Diffusion Transformers (DiT, Peebles & Xie, 2023) apply the transformer architecture to image generation via diffusion. The conditioning signal consists of:

  • The diffusion timestep tt (a scalar indicating how much noise is in the image)
  • The class label yy (for class-conditional generation)

Both are embedded and summed: c=embed(t)+embed(y)Rd\mathbf{c} = \text{embed}(t) + \text{embed}(y) \in \mathbb{R}^d.

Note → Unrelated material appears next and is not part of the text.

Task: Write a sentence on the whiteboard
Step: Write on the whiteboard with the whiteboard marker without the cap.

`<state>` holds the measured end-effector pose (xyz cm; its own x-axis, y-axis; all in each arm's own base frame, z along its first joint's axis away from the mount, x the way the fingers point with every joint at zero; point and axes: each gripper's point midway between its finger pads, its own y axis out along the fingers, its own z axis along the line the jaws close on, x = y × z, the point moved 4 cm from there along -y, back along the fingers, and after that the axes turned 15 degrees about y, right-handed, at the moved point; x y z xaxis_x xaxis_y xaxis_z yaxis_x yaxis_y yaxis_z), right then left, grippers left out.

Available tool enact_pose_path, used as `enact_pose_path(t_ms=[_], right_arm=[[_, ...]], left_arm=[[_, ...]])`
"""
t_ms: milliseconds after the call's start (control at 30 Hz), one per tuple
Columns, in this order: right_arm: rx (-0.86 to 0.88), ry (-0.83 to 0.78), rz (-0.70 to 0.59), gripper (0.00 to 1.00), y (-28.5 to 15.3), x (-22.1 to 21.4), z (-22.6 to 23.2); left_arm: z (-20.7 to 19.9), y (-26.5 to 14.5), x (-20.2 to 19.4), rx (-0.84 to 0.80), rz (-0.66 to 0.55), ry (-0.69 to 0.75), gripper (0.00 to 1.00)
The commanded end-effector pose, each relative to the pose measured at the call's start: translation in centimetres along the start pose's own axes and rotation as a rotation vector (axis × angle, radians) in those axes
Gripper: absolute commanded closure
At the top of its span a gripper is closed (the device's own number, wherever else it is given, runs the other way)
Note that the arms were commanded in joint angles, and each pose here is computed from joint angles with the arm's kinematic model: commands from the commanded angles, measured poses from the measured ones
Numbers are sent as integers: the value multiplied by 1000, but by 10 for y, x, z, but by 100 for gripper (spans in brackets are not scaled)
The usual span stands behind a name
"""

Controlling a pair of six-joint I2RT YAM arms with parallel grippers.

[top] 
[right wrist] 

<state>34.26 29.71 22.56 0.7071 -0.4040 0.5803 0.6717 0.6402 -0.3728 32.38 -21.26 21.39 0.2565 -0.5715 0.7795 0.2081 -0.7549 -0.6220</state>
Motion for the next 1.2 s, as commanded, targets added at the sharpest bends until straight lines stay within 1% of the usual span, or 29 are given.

DiT tested several ways to inject this conditioning into the transformer blocks. The winner was adaLN-Zero (adaptive LayerNorm with zero initialization):

[γ,β,α]=Linear(c)R6d[\gamma, \beta, \alpha] = \text{Linear}(\mathbf{c}) \in \mathbb{R}^{6d}

For each transformer block, a single linear layer projects c\mathbf{c} to six vectors — scale and shift for the pre-attention LayerNorm, scale and shift for the pre-FFN LayerNorm, and scaling gates αattn\alpha_{\text{attn}} and αFFN\alpha_{\text{FFN}} applied to the residual branches:

xx+αattnAttention(adaLN(x))\mathbf{x} \leftarrow \mathbf{x} + \alpha_{\text{attn}} \cdot \text{Attention}(\text{adaLN}(\mathbf{x})) xx+αFFNFFN(adaLN(x))\mathbf{x} \leftarrow \mathbf{x} + \alpha_{\text{FFN}} \cdot \text{FFN}(\text{adaLN}(\mathbf{x}))

The 'Zero' Initialization

The linear projection layer that outputs [γ,β,α][\gamma, \beta, \alpha] is initialized to zero weights and zero bias. At the start of training, this produces γ=0\gamma = \mathbf{0}, β=0\beta = \mathbf{0}, α=0\alpha = \mathbf{0}.

  • γ=0\gamma = \mathbf{0}, β=0\beta = \mathbf{0}: the adaLN produces zero-mean unit-variance features (LayerNorm with zero affine correction)
  • α=0\alpha = \mathbf{0}: both residual branches contribute zero — the entire block is an identity function at initialization

This is an extension of the zero-init residual trick: every DiT block starts as an identity, so the entire model begins as the identity function. Training can then incrementally add structure. Peebles & Xie showed this initialization substantially improves training stability and final FID.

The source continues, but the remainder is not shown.